What inspired you to pursue a legal career?
It was probably television legal dramas in the first instance, but I then did work experience with barristers’ chambers and law firms and found that, while the profession is quite different in practice, a legal career can be hugely rewarding.
What do you enjoy most about working in the construction space?
There is something physical about construction disputes – you can visit the site, walk around and see the project first hand. When working on live projects, you can see them change over time as the works near completion. It is fascinating to watch. More generally, construction and infrastructure is transformative – it has the power to improve our built environment and enhance our lives.
What are the main challenges in helping clients establish processes to resolve claims and avoid formal proceedings?

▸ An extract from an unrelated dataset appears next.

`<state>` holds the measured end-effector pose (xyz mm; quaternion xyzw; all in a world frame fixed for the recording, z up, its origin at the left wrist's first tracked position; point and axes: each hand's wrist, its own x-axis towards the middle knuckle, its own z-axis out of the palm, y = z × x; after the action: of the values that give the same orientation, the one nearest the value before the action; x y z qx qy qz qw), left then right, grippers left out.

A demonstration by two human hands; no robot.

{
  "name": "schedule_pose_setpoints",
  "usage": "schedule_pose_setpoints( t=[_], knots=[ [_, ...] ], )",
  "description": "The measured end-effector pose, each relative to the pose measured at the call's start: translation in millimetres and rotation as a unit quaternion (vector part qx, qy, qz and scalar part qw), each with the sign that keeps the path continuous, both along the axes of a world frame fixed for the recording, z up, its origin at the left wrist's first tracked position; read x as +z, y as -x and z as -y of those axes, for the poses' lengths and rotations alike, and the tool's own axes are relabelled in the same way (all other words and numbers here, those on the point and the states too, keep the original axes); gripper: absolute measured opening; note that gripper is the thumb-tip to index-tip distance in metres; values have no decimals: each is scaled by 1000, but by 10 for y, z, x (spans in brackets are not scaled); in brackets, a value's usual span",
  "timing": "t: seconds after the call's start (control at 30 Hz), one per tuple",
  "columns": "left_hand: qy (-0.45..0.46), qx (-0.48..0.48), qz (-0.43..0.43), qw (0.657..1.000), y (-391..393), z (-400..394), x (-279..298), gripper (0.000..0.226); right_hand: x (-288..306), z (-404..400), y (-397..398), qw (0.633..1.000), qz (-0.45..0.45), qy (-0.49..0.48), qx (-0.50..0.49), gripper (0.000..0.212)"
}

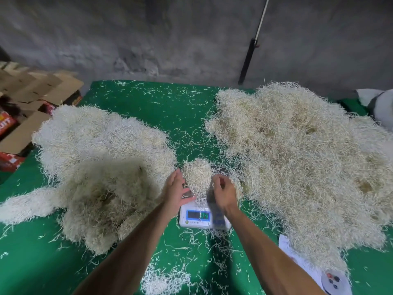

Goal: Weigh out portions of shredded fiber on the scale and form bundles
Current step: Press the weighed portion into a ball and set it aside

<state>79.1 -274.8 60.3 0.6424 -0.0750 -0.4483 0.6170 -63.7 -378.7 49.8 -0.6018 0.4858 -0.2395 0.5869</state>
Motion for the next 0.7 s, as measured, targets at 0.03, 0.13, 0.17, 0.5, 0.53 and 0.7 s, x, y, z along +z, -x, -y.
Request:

Parties often wait too long before implementing dispute avoidance procedures. Claim avoidance procedures are at their most effective if they are implemented at the outset and administered rigorously throughout the project. Trying to unpick disputes months or years after the event is a significant challenge – recollections fade; it is more difficult to find contemporaneous records and the parties’ positions have often become entrenched.

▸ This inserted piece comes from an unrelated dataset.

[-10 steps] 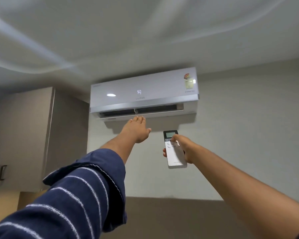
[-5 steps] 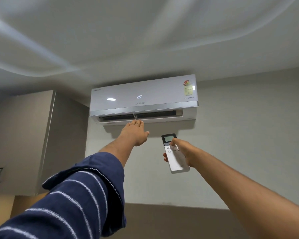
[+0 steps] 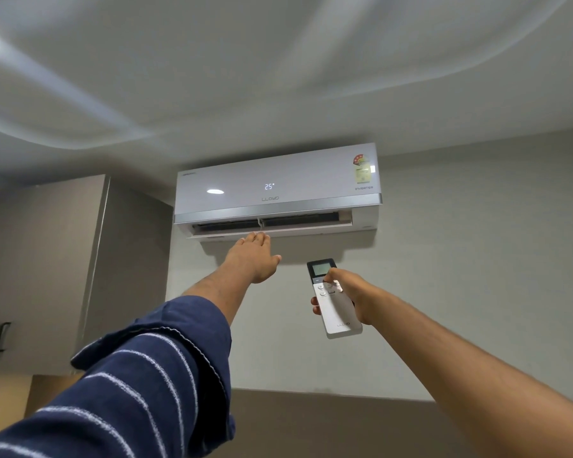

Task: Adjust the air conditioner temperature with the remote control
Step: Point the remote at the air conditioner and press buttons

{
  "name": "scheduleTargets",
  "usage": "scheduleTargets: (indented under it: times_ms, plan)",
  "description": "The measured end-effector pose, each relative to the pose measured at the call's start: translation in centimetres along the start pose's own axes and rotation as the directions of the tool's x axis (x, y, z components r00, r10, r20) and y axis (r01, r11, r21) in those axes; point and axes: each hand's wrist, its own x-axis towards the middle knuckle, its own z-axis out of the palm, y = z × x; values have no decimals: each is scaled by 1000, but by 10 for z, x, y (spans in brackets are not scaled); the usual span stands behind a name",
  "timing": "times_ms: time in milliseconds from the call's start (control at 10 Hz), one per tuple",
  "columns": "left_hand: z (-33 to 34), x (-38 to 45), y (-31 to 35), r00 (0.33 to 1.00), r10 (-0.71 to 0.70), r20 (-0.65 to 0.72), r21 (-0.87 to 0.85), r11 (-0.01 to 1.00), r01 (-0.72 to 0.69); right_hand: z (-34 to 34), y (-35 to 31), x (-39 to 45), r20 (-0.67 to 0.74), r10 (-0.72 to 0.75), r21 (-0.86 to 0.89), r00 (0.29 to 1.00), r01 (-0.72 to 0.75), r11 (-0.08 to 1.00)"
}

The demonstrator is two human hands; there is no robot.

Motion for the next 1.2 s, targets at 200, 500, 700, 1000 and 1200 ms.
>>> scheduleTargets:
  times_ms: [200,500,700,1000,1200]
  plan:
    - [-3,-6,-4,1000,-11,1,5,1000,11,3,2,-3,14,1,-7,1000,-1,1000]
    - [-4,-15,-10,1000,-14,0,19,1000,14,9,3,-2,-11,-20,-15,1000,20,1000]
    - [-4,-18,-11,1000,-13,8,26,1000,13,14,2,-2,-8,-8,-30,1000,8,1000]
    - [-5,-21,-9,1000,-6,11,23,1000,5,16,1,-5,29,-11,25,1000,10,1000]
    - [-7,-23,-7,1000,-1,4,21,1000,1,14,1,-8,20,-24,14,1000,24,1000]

On major projects, I think that parties should give serious consideration to the use of a standing dispute board – that is, a dispute board that is appointed at the outset of the project, visits the site periodically and is on standby, and up to speed, if problems arise. Parties are often put off by the cost, but the benefit of having a fit-for-purpose and responsive dispute resolution regime is significant.
How effective are collaborative construction contracts in encouraging collaboration among the parties involved?
There is a trend towards contracts that require a greater flow of information between the parties and seek to incentivise compliance, often through the use of time bars – for example, a contractor may lose its entitlement to an extension of time if it fails to notify the delay event within a particular period. This is the case with, for example, the NEC form of contract. Of course, drafting a collaborative contract is only part of the story. The parties need to embrace the concept of collaborative contracting and implement the contract in accordance with its spirit. This can place an additional administrative burden on the parties, because notice must be given when risks are encountered for example, and so may require additional contract management resource. Parties therefore need to ensure that they have a sufficiently large and experienced team properly to implement the contract.
What are the benefits of interim forms of dispute resolution such as adjudication and dispute boards?
The principal benefit is that they may avoid the need for litigation or arbitration, which, given the complexity of many construction disputes, can take a long time and be very expensive. They have this effect because, more often than not, the parties will accept the decision of the dispute board or adjudicator – having an answer from an independent tribunal is generally sufficient even though the process is less exhaustive than litigation or arbitration.
Similarly, they are important from a cash flow perspective – a contracting party can secure a binding decision that a payment is due without the need for lengthy legal proceedings, although the enforceability of that decision will vary from case to case.
How do you see the construction market developing in the Middle East in the future?
There are a few things to watch out for. We are anticipating an increase in front end work in Saudi Arabia in the oil and gas, power, water, and infrastructure sectors. Renewables will also be a focus in both Saudi Arabia and the UAE, although perhaps less so elsewhere.
As ever, much will depend on the oil price – it is not expected to increase dramatically over the next few years, but, if that changes, it could introduce additional liquidity into the market. The current situation – with relatively low liquidity – has the potential to manifest itself in delayed projects, and when projects are delayed, the likelihood of disputes increases.
How does Herbert Smith Freehills distinguish itself from the competition?
For construction disputes, it is the combination of our specialist expertise in construction, our global reach and our pre-eminence in disputes in the markets in which we operate. Our lawyers are out and out construction specialists – they are immersed in, and are passionate about, the sector, and this translates into the results we achieve.
What has been your greatest achievement to date?
Joining the partnership at Herbert Smith Freehills, and so becoming part of the team that will take our construction practice forward.